Praps this love and grace is a result of service of my lord.
This infinite love that i am always showered with could only be due to having
lovingly served You in the last life.
there is none other than You, Beloved. Just You.
All attachment wth the body and senses is long gone, completely gone. However,
thoughts still do come, not related to the material world or the body/senses.
So even after all desires for pleasure have died, the "I" still exists and spreads out to occupy the mind. The "mine" seems to almost have died out, but the "I" remains. Here "almost" means that the "mine" does not exist for things and objects, but still exists for the false concept of individual self.
That is how thoughts still manage to come, and fill up time.
So it is not like there are periods of thoughtlessness. The mind or thoughts related to the false "I" spread out and take up the space left by interest in material objects and the interest in pleasures (food and music).
(listening to AMM - prabhakar)
Lord, today i pray to You to take all away. Don't leave it on me to surrender all, please snatch all away, whatever is left. i don't have what it takes to leave this "I" and whatever thoughts are there. i may never be able to return this to You. Just take it, take all.

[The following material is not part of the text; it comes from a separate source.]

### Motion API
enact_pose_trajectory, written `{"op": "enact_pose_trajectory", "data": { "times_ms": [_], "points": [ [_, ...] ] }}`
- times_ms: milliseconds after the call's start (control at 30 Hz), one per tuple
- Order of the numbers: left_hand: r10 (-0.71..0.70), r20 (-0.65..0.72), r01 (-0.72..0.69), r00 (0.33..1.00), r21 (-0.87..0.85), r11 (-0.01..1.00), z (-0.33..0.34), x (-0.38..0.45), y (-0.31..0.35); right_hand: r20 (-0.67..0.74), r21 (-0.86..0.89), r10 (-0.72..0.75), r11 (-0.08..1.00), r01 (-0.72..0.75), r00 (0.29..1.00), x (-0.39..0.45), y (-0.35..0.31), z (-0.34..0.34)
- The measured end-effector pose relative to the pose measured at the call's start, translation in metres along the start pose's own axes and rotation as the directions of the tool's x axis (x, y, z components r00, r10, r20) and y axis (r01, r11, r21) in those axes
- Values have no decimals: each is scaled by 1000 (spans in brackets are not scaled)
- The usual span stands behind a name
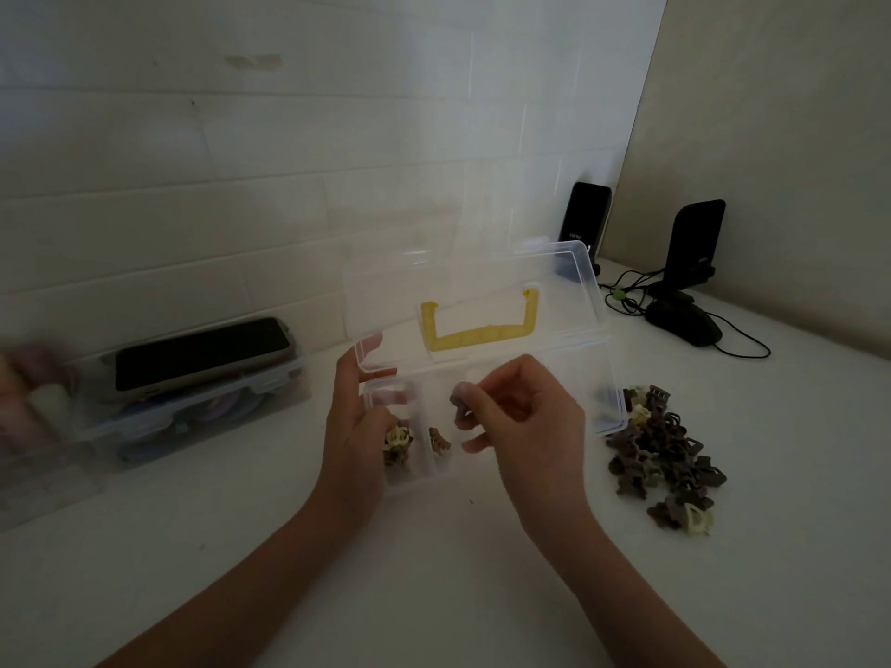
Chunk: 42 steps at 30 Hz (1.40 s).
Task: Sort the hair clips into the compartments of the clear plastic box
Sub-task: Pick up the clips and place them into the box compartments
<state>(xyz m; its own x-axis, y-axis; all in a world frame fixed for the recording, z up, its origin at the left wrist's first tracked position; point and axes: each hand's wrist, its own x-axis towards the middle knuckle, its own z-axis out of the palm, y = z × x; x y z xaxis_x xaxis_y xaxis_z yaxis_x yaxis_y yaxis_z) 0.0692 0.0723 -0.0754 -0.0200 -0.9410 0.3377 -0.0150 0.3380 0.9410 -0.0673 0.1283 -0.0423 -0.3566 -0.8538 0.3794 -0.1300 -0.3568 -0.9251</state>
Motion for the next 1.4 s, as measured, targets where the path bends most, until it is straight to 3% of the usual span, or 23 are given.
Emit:
{"op": "enact_pose_trajectory", "data": {
  "times_ms": [100,167,233,367,467,667,1067,1167,1233,1300,1367,1400],
  "points": [
    [25,6,-25,1000,-20,999,0,1,-1,120,-437,-233,861,262,965,1,6,11],
    [31,-6,-31,1000,-38,999,0,2,-1,114,-488,-324,805,337,939,3,6,10],
    [7,-18,-8,1000,-61,998,2,3,1,16,-462,-351,828,319,936,9,3,-3],
    [-54,-35,50,998,-100,994,1,7,3,-168,-628,-393,750,209,904,27,7,-63],
    [-107,-35,101,994,-148,984,0,6,5,-227,-748,-315,663,42,921,32,14,-107],
    [-145,-63,130,987,-190,973,0,9,5,-76,-947,53,307,-89,996,30,37,-139],
    [-170,-73,150,983,-224,963,0,13,-1,42,-969,209,247,-11,977,36,38,-130],
    [-189,-74,167,979,-240,956,1,13,-1,62,-961,89,274,36,994,35,37,-127],
    [-182,-75,160,980,-236,959,1,14,-1,68,-924,-11,376,67,998,32,35,-126],
    [-171,-74,149,982,-241,959,1,14,-2,48,-810,-82,580,87,995,29,29,-126],
    [-168,-84,143,982,-249,958,1,14,-1,-8,-573,-77,818,58,997,25,20,-123],
    [-168,-88,142,982,-251,958,1,14,-1,-12,-463,-60,885,48,998,24,16,-121]
  ]
}}
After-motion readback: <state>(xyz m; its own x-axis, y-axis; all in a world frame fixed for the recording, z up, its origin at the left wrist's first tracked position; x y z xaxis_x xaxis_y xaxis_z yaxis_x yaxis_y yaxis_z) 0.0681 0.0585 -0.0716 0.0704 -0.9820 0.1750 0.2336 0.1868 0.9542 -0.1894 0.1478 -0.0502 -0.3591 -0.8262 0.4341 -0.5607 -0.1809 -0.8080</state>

Whatever happens is fine, i am ready to even stop existing. there is no desire here now. let me melt into You.
You have brought me to here, let us not pretend that I had some role in it, that i struggled and that i put in effort. there was no effort from me, it was all your love and grace that pulled me out.
But after bringing me so far, why dither, why delay? why not just finish me totally.
have i ever doubted You in the least, have i ever doubted from the moment i first looked into your eyes, that i do not exist and that there is only You.
i do have an inkling of what it will be like when i have melted into You, or definitely an idea of what it will _not_ be like.
i do know that this entire world that i have lived in, will cease to be (the deep sleep with awareness that you speak of).. i am fine if the deep sleep with awareness is only awareness, without bliss. i have never cared for bliss. i am fine that there are no worlds, no bodies and no nothing.
I am fine that once melted, there will be no one who had melted.
i am fine that there will be no one.
i am sure that i will be quite fine in the Self devoid of all things and worlds. If you were fine and steady in it, would i not be? Is there any difference in us. Are we apart and different, that you should doubt my ability to "take" it?
(I go off for lunch, oh how i love you, my sweet lord).
2007-02-18 8:02 PM
Beloved soul of mine,
If you are without a body, why should i be with one? Is it fair that You should enjoy bodiless existence, while i suffer this burden ?
Whether I am in waking state, or in dreams, I am only seeking Thee, like a dog hunting for its master. Is it fair to leave me in this illusion, and to keep testing me, Your Beloved faithful child-dog?
You have two choices, Beloved Master of mine. Either call me to You and merge me into Your dear Feet. Else, if for whatever reasons that is not possible, (because You have merged into Brahman or whatever), then please totally annihilate me, so I never have to feel this separation.
Beloved Master, I do not understand spirituality, and these paths, illusion and reality. (Please don't ask me to whom these thoughts come!)
I do not understand true surrender. I only know that You love me beyond all limits, and that only You have loved me, and that I love You.
If you don't come fast, Master of mine, i will completely be destroyed by this love and longing for Thy most beautiful Feet. Then You will have lost me forever.
Beloved One, is it really true, that all are showered by this grace. Can it be true?
Then why is not this whole world consumed by Your love, why are they not all dancing with joy?
I know that in all these billions of people living, my life is the most fortunate, the happiest, most joyous and most blessed.
Beloved Master, this most wonderful Aksharamanamalai, is Your scent, pulling me to You. Consuming me, drowning me. Please let this be the end.